Action item
In the lines below, find the one that contains "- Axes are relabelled" and write it out exactly, along with every line that follows it.
---------- Provided material ----------
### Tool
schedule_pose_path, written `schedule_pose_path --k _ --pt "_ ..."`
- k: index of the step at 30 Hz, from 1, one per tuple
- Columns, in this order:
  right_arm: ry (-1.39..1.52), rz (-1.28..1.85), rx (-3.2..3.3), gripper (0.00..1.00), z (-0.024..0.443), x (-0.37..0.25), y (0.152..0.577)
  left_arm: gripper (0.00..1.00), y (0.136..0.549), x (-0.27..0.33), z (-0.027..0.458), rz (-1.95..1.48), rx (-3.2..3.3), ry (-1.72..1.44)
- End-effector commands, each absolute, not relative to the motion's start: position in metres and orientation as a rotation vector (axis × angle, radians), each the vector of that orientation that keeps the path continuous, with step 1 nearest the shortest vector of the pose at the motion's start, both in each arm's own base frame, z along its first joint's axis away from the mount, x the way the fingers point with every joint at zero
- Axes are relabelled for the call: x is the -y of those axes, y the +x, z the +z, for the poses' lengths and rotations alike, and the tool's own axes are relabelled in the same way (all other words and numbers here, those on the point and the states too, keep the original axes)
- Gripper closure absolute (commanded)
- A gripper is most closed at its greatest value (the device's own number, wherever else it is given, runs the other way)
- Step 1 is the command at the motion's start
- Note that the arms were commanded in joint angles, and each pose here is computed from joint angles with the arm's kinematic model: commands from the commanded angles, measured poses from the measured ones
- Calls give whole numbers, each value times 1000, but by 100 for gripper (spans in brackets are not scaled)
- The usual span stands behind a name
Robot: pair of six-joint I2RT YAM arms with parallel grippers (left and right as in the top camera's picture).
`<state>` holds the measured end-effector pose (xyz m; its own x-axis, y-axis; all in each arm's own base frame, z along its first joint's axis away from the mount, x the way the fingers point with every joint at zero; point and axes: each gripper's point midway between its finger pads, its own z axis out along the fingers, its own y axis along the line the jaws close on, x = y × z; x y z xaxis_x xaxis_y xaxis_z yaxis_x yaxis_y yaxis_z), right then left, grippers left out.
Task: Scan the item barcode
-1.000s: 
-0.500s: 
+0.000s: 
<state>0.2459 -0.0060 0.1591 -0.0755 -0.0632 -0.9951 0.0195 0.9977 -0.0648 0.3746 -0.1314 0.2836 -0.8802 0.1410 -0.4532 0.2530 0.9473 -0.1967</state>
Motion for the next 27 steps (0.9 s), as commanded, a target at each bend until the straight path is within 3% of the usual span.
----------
Exercise solution
- Axes are relabelled for the call: x is the -y of those axes, y the +x, z the +z, for the poses' lengths and rotations alike, and the tool's own axes are relabelled in the same way (all other words and numbers here, those on the point and the states too, keep the original axes)
- Gripper closure absolute (commanded)
- A gripper is most closed at its greatest value (the device's own number, wherever else it is given, runs the other way)
- Step 1 is the command at the motion's start
- Note that the arms were commanded in joint angles, and each pose here is computed from joint angles with the arm's kinematic model: commands from the commanded angles, measured poses from the measured ones
- Calls give whole numbers, each value times 1000, but by 100 for gripper (spans in brackets are not scaled)
- The usual span stands behind a name
Robot: pair of six-joint I2RT YAM arms with parallel grippers (left and right as in the top camera's picture).
`<state>` holds the measured end-effector pose (xyz m; its own x-axis, y-axis; all in each arm's own base frame, z along its first joint's axis away from the mount, x the way the fingers point with every joint at zero; point and axes: each gripper's point midway between its finger pads, its own z axis out along the fingers, its own y axis along the line the jaws close on, x = y × z; x y z xaxis_x xaxis_y xaxis_z yaxis_x yaxis_y yaxis_z), right then left, grippers left out.
Task: Scan the item barcode
-1.000s: 
-0.500s: 
+0.000s: 
<state>0.2459 -0.0060 0.1591 -0.0755 -0.0632 -0.9951 0.0195 0.9977 -0.0648 0.3746 -0.1314 0.2836 -0.8802 0.1410 -0.4532 0.2530 0.9473 -0.1967</state>
Motion for the next 27 steps (0.9 s), as commanded, a target at each bend until the straight path is within 3% of the usual span.

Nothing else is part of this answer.